I was patient with myself, kept telling "this is not so wrong, you just have to have discipline, and everything is good". Well, after years coding in Haskell, I have everything but discipline. It is so comfortable to know that there is a typechecker to cover my back that I'm happily rummaging through the codebase and creating a mess that I hope will work. (And I have the courage to call myself a "programmer".)

After a week, I gave up. I can't do it. I'm a lousy coder, I need my typechecker, I need my functional language, and I need my Haskell. So I'm now searching for something like GAE but for Haskell. I know that at FPCenter, I have a Haskell IDE on the cloud, and a free server that is ideal for testing, I just need to find some PaaS that is sized for my wallet. (I don't have $100 for a server at Amazon EC2.) I love GAE, but I hate the languages it lets me use.

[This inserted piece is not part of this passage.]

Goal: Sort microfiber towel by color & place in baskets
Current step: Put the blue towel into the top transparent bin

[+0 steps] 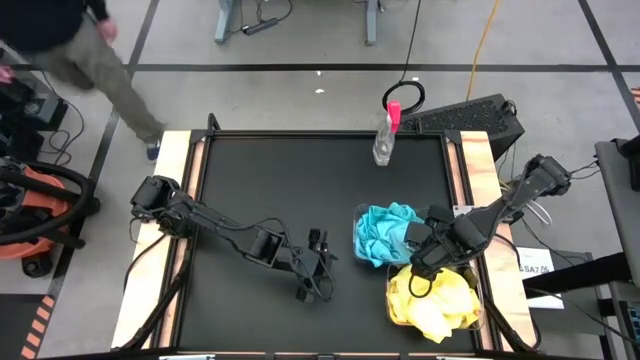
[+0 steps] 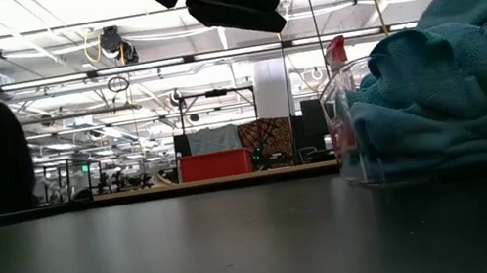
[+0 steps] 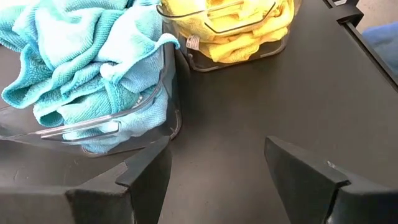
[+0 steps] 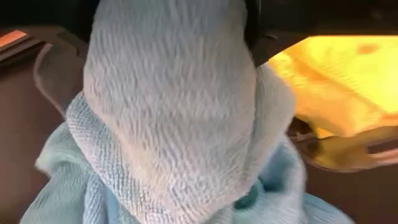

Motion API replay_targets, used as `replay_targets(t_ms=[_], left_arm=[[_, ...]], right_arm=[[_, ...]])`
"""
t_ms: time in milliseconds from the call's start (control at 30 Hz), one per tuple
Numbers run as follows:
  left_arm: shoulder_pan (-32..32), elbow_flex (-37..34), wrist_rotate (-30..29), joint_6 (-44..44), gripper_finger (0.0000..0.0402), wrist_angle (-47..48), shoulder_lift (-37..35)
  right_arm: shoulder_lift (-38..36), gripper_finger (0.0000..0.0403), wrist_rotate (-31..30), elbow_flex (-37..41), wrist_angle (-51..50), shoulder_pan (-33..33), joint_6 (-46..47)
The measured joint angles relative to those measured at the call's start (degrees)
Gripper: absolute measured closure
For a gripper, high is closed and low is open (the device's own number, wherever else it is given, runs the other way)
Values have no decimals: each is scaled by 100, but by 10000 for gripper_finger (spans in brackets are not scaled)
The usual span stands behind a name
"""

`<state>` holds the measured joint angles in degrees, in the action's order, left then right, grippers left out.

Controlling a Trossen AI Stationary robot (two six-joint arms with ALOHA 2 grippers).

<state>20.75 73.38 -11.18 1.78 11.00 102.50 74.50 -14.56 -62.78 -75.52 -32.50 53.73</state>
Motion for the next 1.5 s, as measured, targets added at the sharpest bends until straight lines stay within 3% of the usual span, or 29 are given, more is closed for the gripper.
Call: replay_targets(t_ms=[633, 900, 1100, 1367, 1500], left_arm=[[1, 0, 0, -18, 139, 2, 0], [1, 0, 0, -15, 139, 2, 0], [1, 2, 0, -5, 139, -1, 0], [1, 2, 0, -2, 139, -24, -2], [1, 4, 0, -2, 139, -24, -2]], right_arm=[[-4, 174, -229, -964, -370, -695, -91], [-11, 183, -1039, -1174, -457, -886, -136], [-2, 235, -1662, -1174, -457, -886, -241], [7, 384, -2204, -764, -8, -764, -667], [7, 386, -2105, -163, 519, -531, -793]])
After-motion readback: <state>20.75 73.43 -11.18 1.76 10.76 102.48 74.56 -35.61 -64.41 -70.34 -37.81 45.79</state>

On the bright side, I have learnt a lot from GAE: I learn how to use the NDB/Datastore, how to use the Tast Queue, how to use POST and GET requests, learnt about what the cron is good for, and I'm thankful for all of these.

20150526

Networking

Being multiplayer, a game needs a server hosting. The question arises: where and how to host a server?

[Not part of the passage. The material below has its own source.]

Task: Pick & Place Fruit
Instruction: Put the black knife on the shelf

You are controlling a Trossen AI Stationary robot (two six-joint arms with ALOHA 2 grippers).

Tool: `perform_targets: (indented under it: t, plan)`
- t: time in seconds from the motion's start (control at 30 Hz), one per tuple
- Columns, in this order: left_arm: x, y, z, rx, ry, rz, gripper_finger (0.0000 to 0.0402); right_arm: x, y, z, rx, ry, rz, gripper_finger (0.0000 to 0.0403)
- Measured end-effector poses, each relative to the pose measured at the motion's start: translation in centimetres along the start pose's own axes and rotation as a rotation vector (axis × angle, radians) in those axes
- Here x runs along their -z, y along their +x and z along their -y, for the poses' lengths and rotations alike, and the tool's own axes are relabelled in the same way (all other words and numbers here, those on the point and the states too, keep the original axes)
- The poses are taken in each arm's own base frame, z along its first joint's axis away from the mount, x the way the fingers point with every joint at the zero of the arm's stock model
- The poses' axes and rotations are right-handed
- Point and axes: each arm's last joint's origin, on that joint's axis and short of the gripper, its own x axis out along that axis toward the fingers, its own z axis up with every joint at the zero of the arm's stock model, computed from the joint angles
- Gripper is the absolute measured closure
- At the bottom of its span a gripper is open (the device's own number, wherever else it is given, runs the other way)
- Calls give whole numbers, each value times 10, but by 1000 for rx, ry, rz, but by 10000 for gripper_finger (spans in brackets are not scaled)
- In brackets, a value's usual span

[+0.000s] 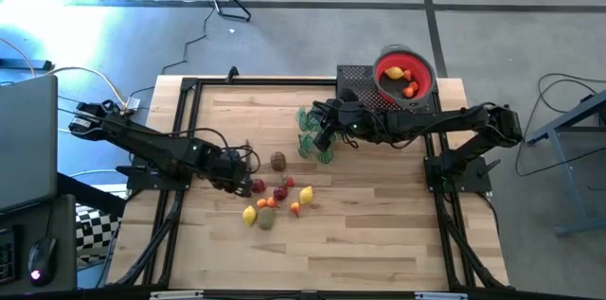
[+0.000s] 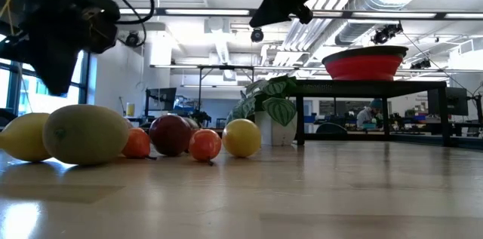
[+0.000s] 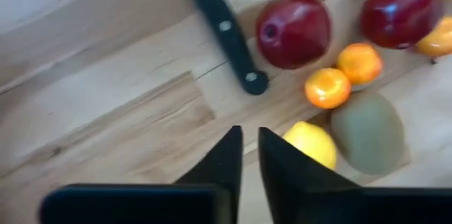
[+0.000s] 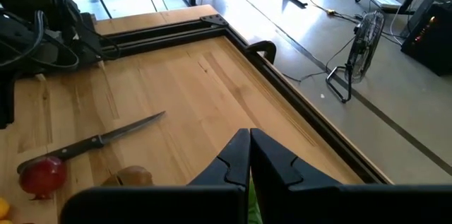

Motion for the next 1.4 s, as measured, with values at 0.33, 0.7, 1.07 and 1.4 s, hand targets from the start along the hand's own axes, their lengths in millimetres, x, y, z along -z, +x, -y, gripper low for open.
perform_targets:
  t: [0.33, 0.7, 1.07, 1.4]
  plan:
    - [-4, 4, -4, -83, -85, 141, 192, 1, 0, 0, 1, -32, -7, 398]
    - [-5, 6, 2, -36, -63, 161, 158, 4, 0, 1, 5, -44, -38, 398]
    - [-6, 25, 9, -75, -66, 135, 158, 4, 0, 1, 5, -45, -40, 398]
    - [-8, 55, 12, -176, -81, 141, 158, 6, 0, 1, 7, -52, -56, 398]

To answer the question, we have to know what our needs are.
- Lobby
- Persistence (ranking and matchmaking, last few matches, statistics, etc.)
- Medium speed / latency, no realtime is required (hooray for turn based games)
- >99% uptime

Since I am a wannabe indie developer, I am tight on budget. I could pay, however I rather wouldn't until this game has at least some success. But later I might have to rent a server (due to traffic), so ideally I would like to find some host which grants a free plan that can later be upgraded.

First, look at the options:
  • Find a free webhost that lets you use PHP or some kind of scripting language.
    • + Free
    • - PHP!!!
    • - Not really meant to be a game server
  • Rent a server
    • + Use your favourite language
    • + Uptime is usually guaranteed
    • - Money
  • Cloud / Google App Engine (Did not consider Amazon or any other possibility)
    • + No need to use PHP, you can use Python (or Java or Go)
    • + Have free plans
    • + Scalable
    • - Very complexity, so features, wow, much buzzwords
There are other solutions, however this area is so new to me I wanted to cry from all the informations. These are the ones I still can remember. I chose Google app engine, since users praised it. I have downloaded Python 2.7, the Google App SDK, and created a simple web server locally, that replied "Hello world" to any incoming connection. Then I went to Unity, and added this little chunk of code:

void StartMultiplayer() {
  string url = "localhost:8080";
  WWW www = new WWW(url);
  StartCoroutine(GetResponse(www));
}

IEnumerator GetResponse(WWW www) {
  yield return www;
  if (www.error == null) {
    Debug.Log ("WWW Ok: " + www.text.ToString());
  } else {
    Debug.Log ("WWW error: " + www.error.ToString());
  }
}

I have added a "Multiplayer" button to the GUI, and tested it. It worked. (It took only 3 hours until I found this code snippet on the net and things finally started to work. I don't claim I understand what is happening, though.)

As I understood, I can store data in SQL table, so persistence is no problem. Lot of people on forums said that HTTP requests will be enough for turn based games (HTTP requests usually take about 1-2 seconds), so I'm optimistic about it.